As mentioned, the fracture initiation behavior of brittle materials, like glass, is governed by microscopic flaws. The flaws are randomly distributed on the outer glass surfaces, with varying shapes, orientations and sizes. For this reason, fracture initiation in soda-lime glass is stochastic in nature. Depending on the flaw distribution, the critical stress at fracture initiation will vary from specimen to specimen. The varying critical stress leads to varying critical load levels at fracture, which results in varying potential energy at fracture initiation. Following Griffith (1921), the amount of available potential energy at fracture initiation is directly linked to the amount of fracture surfaces opened during the fracture process. For a single, non-branching crack, this potential energy must govern the speed of crack propagation.

Fig. 1
figure 1

Side-view of the experimental setup and high-speed camera placement (a), the view of Camera 2 (b) and Camera 1 (c), the testing machine (d), and sketch of the experimental setup with dimensions in mm (e)

Fig. 2
figure 2

Edge-finish of the waterjet-cut L-shaped specimen

To investigate how different static loads affect the crack propagation properties of soda-lime glass, we need to fix the fracture initiation point. One way of doing this is to introduce an L-shaped specimen geometry with a sharp inner corner. The brittleness of soda-lime glass can make manufacturing of test specimens with inner corners challenging. Float glass plates are typically cut using a score and break technique (Nisar et al. 2013). To obtain more complex geometries, three methods can be used: hot airjet cutting, laser cutting and waterjet cutting. Hot airjet cutting is a two-stage process where the glass edge is scratched first, before the hot airjet is used to propagate the crack.
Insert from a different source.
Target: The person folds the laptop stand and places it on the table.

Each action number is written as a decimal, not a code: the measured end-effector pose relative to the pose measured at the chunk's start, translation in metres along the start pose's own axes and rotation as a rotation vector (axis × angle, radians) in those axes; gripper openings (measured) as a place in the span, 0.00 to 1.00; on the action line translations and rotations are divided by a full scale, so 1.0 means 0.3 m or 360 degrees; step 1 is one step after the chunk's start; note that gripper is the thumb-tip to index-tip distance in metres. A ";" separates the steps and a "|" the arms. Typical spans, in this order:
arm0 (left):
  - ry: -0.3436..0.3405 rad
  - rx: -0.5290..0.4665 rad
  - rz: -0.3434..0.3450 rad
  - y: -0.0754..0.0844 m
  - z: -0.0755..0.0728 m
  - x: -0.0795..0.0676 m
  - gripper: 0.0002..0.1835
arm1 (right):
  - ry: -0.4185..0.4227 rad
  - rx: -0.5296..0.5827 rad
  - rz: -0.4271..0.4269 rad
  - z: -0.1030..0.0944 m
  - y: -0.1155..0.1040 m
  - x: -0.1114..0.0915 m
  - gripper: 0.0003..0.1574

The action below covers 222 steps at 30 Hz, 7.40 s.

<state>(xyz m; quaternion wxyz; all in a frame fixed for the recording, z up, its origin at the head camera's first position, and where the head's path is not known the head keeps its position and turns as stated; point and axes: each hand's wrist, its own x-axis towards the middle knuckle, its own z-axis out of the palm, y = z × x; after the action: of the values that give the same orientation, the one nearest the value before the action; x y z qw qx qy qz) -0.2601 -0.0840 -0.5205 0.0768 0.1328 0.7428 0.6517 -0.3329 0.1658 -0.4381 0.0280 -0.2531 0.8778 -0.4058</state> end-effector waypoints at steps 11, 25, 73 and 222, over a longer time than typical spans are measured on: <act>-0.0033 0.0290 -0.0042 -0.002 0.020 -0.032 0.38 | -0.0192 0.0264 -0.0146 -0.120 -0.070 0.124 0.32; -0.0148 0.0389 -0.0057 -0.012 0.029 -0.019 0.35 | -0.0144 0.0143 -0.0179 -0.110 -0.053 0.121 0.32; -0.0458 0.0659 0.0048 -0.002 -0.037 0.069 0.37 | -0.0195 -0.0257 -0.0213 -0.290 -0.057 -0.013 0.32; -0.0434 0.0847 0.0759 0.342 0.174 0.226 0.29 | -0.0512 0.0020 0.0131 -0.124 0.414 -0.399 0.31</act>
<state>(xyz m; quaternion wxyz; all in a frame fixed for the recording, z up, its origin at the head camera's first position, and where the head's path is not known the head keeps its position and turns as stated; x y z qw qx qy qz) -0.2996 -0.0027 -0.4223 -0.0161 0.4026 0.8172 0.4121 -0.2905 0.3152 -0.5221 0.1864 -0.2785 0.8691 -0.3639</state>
A limitation with hot airjet cutting is that it produces a heat affected zone near the cut edge, generating residual stresses. Laser cutting techniques involve using a laser beam to melt and vaporize the glass, creating a clean cut. Laser cutting is highly precise and can be used to cut intricate shapes and patterns. To manufacture the L-shaped specimens tested in this study, we used the waterjet technique. Waterjet cutting is a cutting technique where a high pressure water beam, which can contain an abrasive material, is used to cut the glass plate. A benefit of waterjet cutting is that it does not introduce thermal stresses near the cutting edge. A drawback with the method is that the resulting edges become somewhat coarse. However, a coarse edge may increase the scatter in flaw size, resulting in the desired varying critical stresses at fracture initiation.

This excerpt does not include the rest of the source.